#### WORK REQUIRED:
In the entries below, find every line holding the string "aluminium" and collect it.

EXERCISE INPUT below:

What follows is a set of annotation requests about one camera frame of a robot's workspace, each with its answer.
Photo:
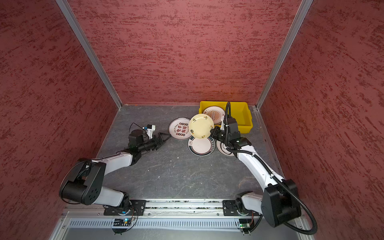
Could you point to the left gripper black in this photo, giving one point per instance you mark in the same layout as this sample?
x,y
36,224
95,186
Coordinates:
x,y
157,143

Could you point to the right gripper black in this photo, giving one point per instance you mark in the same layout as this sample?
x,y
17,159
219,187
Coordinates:
x,y
214,134

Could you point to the white plate flower outline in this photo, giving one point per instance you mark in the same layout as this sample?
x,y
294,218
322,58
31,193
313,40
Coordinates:
x,y
222,148

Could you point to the cream plate small flowers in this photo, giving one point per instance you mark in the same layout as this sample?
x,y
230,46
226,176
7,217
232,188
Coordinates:
x,y
200,126

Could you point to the orange sunburst plate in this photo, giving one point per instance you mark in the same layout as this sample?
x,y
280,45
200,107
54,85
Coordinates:
x,y
216,113

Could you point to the green rim plate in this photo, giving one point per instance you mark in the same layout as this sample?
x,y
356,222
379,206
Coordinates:
x,y
201,147

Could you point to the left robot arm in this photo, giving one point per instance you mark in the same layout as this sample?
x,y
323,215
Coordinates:
x,y
84,183

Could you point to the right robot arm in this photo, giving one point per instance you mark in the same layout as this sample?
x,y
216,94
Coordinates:
x,y
276,204

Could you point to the yellow plastic bin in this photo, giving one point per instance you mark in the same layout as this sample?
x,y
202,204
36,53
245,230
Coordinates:
x,y
239,110

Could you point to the white plate red characters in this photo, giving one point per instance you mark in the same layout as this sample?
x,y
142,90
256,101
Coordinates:
x,y
179,129

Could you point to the left circuit board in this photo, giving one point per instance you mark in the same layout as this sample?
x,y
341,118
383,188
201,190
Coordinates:
x,y
121,223

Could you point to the circuit board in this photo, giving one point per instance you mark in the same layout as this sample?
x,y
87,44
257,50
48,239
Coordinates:
x,y
246,226
121,223

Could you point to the right circuit board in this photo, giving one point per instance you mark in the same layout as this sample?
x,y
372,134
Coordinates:
x,y
246,226

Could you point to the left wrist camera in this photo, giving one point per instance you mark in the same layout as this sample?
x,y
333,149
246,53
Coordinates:
x,y
150,131

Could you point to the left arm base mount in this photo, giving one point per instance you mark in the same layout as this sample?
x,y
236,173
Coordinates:
x,y
133,208

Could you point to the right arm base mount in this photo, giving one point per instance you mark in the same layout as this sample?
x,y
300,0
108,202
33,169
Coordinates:
x,y
231,209

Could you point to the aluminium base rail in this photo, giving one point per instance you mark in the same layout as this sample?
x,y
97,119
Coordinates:
x,y
167,219

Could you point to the aluminium corner post right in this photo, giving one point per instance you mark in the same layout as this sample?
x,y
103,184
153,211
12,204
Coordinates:
x,y
290,37

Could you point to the aluminium corner post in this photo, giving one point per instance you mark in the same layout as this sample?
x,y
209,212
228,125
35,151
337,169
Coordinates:
x,y
79,33
290,37

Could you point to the aluminium corner post left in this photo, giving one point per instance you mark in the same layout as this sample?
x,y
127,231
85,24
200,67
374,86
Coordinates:
x,y
79,33

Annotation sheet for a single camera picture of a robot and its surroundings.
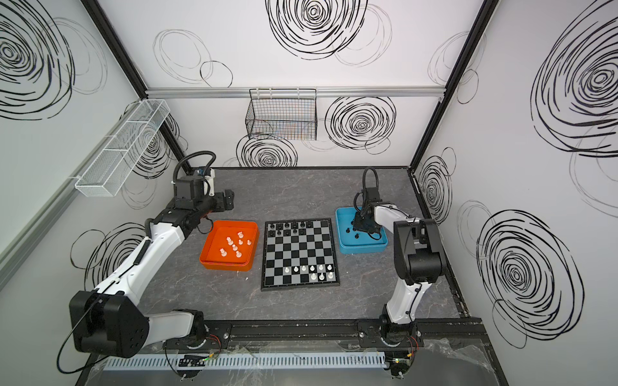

End of EXERCISE INPUT.

#### OUTPUT OF THE EXERCISE:
Could you point to the aluminium base rail in this photo, giving one point per instance you mark in the same layout as this sample?
Could you point to the aluminium corner post right in this photo, giving one point per instance you mark in the same layout as this sample?
Could you point to the aluminium corner post in this photo, giving one point per instance you mark in the same layout as this sample?
Could you point to the aluminium corner post left in this photo, giving one point per instance you mark in the same layout as this sample?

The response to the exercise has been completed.